Dr. Lauren: I can not believe that I have not heard anything about the film up until now. I can’t believe there was any Internet buzz about it because there should be.

Darren: Yes! Because it’s so good. It’s a really creepy and very intelligent detective horror movie. It reminded me of Zodiac, the Fincher movie. It’s got that kind of vibe about it. The 70s-era detective procedural but this time it’s combined with vampirism and all sorts of nefarious goings on.

Dr. Lauren: It was also pretty gross at some points.

Darren: Oh yeah, it was! And even the bits that weren’t overly gory were quite upsetting. There’s one bit where a finger is cut so someone can feed off the blood from it and that’s revolting. That’s really, really gross! It’s probably that it’s a more relatable injury which makes it worse. I was like “Oh, God….” – but yeah, I loved this. Even more of a surprise as I knew nothing about this movie coming into it.

Dr. Lauren: Neither did I.

Darren: If we’re talking Top Tens of the year, I’d be surprised if this didn’t stay in my Top Ten by the end of the year.

Dr. Lauren; Totally. Although it’s probably going to be slim pickings in terms of titles this year.

Darren: I actually do have ten at the moment, I thought I wouldn’t have by now. You’re right, there’s probably going to be less of a field this year but even in a stronger year this would be right up there.

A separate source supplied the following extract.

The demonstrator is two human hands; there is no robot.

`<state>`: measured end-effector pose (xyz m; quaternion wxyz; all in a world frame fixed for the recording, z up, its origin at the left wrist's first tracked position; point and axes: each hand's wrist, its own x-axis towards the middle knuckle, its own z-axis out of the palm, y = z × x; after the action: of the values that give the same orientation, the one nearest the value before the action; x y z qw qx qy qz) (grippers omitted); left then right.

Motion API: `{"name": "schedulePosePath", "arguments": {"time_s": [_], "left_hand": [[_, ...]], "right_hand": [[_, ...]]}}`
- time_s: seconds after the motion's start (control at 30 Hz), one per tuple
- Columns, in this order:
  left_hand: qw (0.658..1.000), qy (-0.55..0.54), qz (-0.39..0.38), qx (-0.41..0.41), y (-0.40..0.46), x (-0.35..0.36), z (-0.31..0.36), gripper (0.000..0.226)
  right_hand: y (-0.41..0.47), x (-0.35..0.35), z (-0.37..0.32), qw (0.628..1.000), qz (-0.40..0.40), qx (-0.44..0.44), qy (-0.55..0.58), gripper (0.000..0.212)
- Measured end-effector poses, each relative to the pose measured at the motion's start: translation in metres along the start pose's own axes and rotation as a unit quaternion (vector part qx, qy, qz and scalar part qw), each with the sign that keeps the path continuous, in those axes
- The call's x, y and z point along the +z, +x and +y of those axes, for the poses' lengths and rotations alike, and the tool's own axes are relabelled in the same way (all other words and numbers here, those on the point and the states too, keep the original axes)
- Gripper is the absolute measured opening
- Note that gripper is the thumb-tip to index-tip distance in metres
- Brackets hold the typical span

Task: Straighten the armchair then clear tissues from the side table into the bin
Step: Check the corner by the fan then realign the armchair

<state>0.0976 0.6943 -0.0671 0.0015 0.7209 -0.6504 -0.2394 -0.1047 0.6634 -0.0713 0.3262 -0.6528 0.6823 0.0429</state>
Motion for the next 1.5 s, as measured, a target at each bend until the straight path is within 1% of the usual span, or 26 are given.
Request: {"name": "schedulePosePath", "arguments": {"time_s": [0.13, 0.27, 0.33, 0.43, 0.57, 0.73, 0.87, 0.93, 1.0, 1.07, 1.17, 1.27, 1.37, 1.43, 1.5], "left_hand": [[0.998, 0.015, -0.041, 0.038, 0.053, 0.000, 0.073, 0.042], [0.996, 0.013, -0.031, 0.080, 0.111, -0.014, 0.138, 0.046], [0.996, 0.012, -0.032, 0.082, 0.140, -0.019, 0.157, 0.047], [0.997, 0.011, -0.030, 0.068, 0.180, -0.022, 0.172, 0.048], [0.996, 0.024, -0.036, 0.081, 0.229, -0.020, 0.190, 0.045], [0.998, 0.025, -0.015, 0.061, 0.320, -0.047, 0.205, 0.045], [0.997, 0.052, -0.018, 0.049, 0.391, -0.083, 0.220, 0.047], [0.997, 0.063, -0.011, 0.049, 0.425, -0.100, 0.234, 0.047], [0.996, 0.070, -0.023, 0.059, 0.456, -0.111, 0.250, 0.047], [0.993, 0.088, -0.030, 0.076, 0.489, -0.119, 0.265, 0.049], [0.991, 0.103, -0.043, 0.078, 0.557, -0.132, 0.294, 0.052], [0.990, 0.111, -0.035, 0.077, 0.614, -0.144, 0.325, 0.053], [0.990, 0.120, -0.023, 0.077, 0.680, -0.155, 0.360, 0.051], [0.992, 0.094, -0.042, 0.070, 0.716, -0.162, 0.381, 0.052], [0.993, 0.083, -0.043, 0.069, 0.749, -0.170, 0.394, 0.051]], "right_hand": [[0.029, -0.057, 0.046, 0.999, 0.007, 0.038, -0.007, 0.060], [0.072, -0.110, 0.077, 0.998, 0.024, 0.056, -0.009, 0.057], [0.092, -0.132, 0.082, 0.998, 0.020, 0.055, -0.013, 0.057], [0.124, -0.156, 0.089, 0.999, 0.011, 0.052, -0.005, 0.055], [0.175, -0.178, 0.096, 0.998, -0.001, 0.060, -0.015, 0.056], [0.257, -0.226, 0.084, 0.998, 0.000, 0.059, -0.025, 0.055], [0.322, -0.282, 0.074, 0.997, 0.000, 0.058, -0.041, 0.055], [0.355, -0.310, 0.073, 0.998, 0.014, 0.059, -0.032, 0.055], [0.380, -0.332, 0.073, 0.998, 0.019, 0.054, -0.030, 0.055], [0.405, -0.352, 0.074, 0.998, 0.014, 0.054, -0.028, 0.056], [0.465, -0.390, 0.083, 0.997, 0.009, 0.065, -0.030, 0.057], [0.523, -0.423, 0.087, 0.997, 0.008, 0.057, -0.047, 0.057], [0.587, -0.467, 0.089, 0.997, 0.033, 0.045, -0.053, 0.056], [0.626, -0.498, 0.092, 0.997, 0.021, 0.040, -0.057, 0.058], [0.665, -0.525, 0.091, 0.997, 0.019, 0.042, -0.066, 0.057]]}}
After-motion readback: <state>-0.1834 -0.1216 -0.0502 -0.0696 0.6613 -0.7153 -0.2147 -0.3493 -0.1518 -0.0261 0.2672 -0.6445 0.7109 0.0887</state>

Dr. Lauren: Not to diminish this film in any way but just that there are going to be fewer films coming out. The Lake Vampire was a very strong opener for the festival and I thought it was great.

Darren: Yep. Same here.

Dr. Lauren: I just hope it gets some sort of distribution so that people out there can watch it. It’s definitely going to one I’d recommend but I don’t know where anyone can get hold of it.

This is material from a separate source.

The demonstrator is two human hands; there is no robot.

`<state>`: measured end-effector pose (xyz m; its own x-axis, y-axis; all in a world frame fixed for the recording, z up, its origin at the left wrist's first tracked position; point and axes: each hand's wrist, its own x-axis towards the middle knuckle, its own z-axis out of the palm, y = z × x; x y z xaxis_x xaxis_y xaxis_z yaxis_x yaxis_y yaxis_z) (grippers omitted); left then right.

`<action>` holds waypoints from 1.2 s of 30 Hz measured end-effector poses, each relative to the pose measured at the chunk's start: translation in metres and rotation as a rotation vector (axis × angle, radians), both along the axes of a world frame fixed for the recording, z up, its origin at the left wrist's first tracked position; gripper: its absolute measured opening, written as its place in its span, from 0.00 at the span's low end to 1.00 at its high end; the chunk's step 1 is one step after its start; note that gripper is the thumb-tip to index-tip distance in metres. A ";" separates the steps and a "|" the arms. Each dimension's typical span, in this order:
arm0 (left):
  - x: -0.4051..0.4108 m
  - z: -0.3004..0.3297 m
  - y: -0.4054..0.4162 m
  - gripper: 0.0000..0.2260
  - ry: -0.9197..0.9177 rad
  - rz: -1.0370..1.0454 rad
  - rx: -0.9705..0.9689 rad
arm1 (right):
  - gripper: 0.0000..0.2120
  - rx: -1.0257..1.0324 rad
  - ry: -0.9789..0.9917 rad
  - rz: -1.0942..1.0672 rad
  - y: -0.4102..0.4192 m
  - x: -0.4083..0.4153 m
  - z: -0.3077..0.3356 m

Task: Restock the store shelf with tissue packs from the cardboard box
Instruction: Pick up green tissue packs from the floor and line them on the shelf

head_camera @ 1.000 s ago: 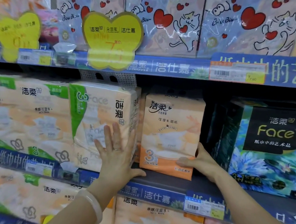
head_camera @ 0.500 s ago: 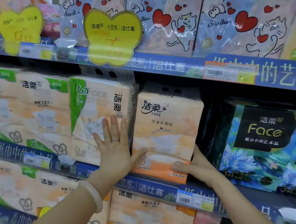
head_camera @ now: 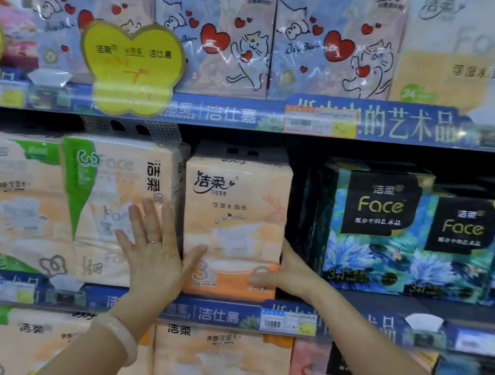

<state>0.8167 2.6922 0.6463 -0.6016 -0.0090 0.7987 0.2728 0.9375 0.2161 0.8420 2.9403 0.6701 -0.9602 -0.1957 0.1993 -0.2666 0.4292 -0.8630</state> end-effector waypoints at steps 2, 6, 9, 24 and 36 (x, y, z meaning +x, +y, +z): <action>0.004 0.000 0.000 0.40 0.010 -0.009 0.009 | 0.51 0.028 0.013 0.006 0.002 0.007 0.000; 0.024 0.010 0.022 0.41 0.009 -0.098 0.043 | 0.41 -0.085 0.130 -0.200 0.032 0.040 0.012; 0.049 0.022 0.065 0.41 0.060 -0.258 -0.069 | 0.20 -0.173 0.352 -0.490 0.076 0.060 0.013; 0.053 0.048 0.263 0.38 -0.820 -0.706 0.952 | 0.32 -0.104 0.213 -0.903 0.192 0.073 -0.004; 0.041 0.047 0.278 0.37 -0.857 -0.781 0.978 | 0.42 -0.342 0.075 -0.823 0.270 0.088 0.003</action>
<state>0.8579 2.9704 0.6937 -0.9719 0.2194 0.0849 0.0914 0.0198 0.9956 0.9303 3.2105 0.6727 -0.7524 0.6313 0.1880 -0.0487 0.2314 -0.9716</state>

Darren: That’s the issue. It’s really frustrating when you talk to people about a movie that you loved and they ask you how they get to see it and you say “Well, it isn’t out”. Like last year, when I first saw The Siren and I got asked about where people could get it and I was like “It’s not on DVD and it isn’t streaming anywhere”. Same with A Ghost Waits this year. A few people have asked me about that and my answer is “You’re going to have to wait, I don’t know what’s happening with it yet”. So I hope The Lake Vampire gets a decent distribution deal. It’s great that Mitch [Harrod of Soho Horror Festival] programmed it and I have to thank him massively for that because I’m not sure it would have ever made it on to my radar.

Dr. Lauren: I’d never even heard of it. Not a sausage.

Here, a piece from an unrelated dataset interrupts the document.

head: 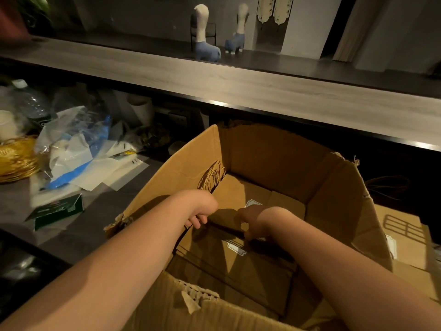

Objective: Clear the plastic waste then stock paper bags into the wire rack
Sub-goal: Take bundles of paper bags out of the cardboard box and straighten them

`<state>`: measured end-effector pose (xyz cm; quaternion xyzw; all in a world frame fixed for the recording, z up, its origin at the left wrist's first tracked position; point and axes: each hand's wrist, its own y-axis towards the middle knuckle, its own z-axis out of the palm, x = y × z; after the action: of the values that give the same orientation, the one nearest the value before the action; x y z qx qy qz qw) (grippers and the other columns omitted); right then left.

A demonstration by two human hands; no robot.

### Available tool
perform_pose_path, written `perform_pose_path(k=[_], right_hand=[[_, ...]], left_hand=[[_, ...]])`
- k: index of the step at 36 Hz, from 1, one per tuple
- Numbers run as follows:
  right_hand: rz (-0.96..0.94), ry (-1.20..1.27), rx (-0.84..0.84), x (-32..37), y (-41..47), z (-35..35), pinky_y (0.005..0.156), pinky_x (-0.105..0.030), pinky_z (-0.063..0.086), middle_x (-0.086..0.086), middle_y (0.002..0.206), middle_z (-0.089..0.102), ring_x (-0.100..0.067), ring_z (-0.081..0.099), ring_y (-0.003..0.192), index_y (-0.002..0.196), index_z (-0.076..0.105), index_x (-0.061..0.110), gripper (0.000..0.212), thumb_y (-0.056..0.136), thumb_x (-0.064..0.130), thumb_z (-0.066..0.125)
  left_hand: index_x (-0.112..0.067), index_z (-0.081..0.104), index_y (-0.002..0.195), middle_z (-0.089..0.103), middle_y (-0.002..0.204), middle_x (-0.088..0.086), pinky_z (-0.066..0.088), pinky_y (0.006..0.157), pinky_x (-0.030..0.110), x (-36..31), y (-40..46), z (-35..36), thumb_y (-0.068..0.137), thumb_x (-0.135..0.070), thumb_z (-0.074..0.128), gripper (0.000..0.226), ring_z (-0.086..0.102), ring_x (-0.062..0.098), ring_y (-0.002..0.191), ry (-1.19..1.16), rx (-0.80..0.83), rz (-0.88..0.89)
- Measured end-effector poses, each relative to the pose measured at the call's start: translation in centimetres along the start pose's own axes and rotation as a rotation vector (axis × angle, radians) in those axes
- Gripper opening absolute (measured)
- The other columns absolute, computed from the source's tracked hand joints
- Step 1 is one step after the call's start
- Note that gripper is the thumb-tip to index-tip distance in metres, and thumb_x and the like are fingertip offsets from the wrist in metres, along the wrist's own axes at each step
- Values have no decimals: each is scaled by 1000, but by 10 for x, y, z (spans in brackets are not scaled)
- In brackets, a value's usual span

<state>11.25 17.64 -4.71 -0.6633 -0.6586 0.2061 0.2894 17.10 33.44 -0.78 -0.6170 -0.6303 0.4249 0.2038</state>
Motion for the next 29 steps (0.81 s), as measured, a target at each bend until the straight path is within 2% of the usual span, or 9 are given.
perform_pose_path(k=[8, 11, 14, 16, 18, 20, 23, 26, 29], right_hand=[[26, 101, -157, -11, -33, -42, 86, -34, 49, -5, 115, 54, -21, 56, 100, 131, 51, 22, 31, 100, 25, 47], [5, 124, -295, -15, -43, -55, 76, -30, 43, -1, 103, 54, -18, 55, 92, 129, 54, 21, 29, 102, 22, 42], [-6, 163, -383, -18, -57, -67, 87, -33, 49, -3, 115, 59, -20, 59, 104, 133, 53, 19, 33, 102, 21, 42], [-39, 205, -411, -16, -66, -71, 91, -34, 51, -4, 121, 61, -19, 60, 104, 131, 55, 18, 31, 103, 21, 43], [-109, 263, -405, -11, -72, -73, 90, -32, 51, -2, 121, 61, -18, 60, 103, 132, 55, 19, 32, 103, 22, 42], [-186, 333, -359, -5, -77, -74, 81, -28, 48, 1, 112, 63, -15, 61, 96, 129, 57, 19, 31, 102, 23, 44], [-292, 455, -241, 2, -75, -71, 69, -30, 51, 1, 89, 65, -15, 61, 77, 105, 63, 25, 13, 97, 26, 53], [-316, 534, -106, 1, -67, -65, 89, -43, 56, -2, 109, 65, -21, 64, 100, 116, 59, 28, 21, 96, 32, 57], [-286, 627, -38, -7, -60, -63, 87, -35, 56, -1, 118, 63, -15, 65, 105, 119, 57, 29, 21, 98, 31, 53]], left_hand=[[-16, 64, 104, 71, 93, 0, 52, 87, 34, 4, -7, 0, 94, -29, 48, 23, 68, 15, 89, 24, 23, 93], [-14, 55, 127, 71, 108, 4, 52, 91, 37, 2, -11, 1, 95, -45, 50, 46, 68, 17, 96, -14, 52, 150], [-16, 27, 149, 47, 143, 17, 47, 102, 43, -4, -20, 2, 87, -65, 50, 82, 56, 29, 121, -210, 142, 221], [-26, 20, 152, 34, 151, 18, 37, 109, 48, -9, -23, 3, 76, -75, 51, 96, 43, 35, 133, -398, 259, 268], [-31, 27, 149, 39, 149, 16, 27, 112, 56, -14, -24, 5, 65, -80, 55, 101, 41, 37, 134, -598, 374, 327], [-28, 46, 133, 53, 137, 15, 32, 108, 59, -17, -25, 6, 69, -75, 60, 81, 51, 38, 125, -825, 422, 363], [-20, 58, 112, 64, 118, 17, 49, 93, 55, -17, -33, 4, 92, -46, 55, 33, 64, 37, 106, -998, 358, 347], [-6, 53, 120, 62, 116, 22, 55, 85, 51, -12, -30, 1, 97, -16, 43, 28, 67, 35, 98, -1005, 265, 276], [-6, 48, 123, 65, 104, 21, 59, 66, 43, -10, -31, -1, 95, -11, 42, 29, 69, 31, 87, -977, 177, 237]])
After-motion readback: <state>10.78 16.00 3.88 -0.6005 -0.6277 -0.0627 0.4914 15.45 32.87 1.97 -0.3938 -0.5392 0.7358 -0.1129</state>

WITCHSTARS (dir. Federico Sfascia)

SoHome said: “On Halloween night, a night of secret debauchery away from their girlfriends, four teenagers gather together to imbibe in class A drugs, B grade movies & C level prostitutes. Little do they know that karma and punishment is going to be far more morally questionable; as at the same time as their party, a comet has crash landed on earth and bringing with it a debaucherous group of aliens.”

Darren: From something very serious to something slightly less so.

Dr. Lauren: The polar opposite of The Lake Vampire.

Darren: Which is a good thing in terms of the festival. You needed some knockabout fun to get you back into the swing of things and this….well, it’s a movie of almost indescribable lunacy.

Dr. Lauren: At the beginning of the film we know it’s Halloween and there’s a big pink meteor shower and a weird high-pitched screaming noise and at some point there’s an explanation that there’s some Mayan legend or something about these meteors being witches coming down to Earth but that’s all I could get.

Darren: It pushes that out fairly early on in the plot so the lead in to the rest of it is “Okay, we’ve told you why it’s going on now, we don’t need to go back to this”. The rest of the movie is people running around and melting and exploding and screaming and it’s insane.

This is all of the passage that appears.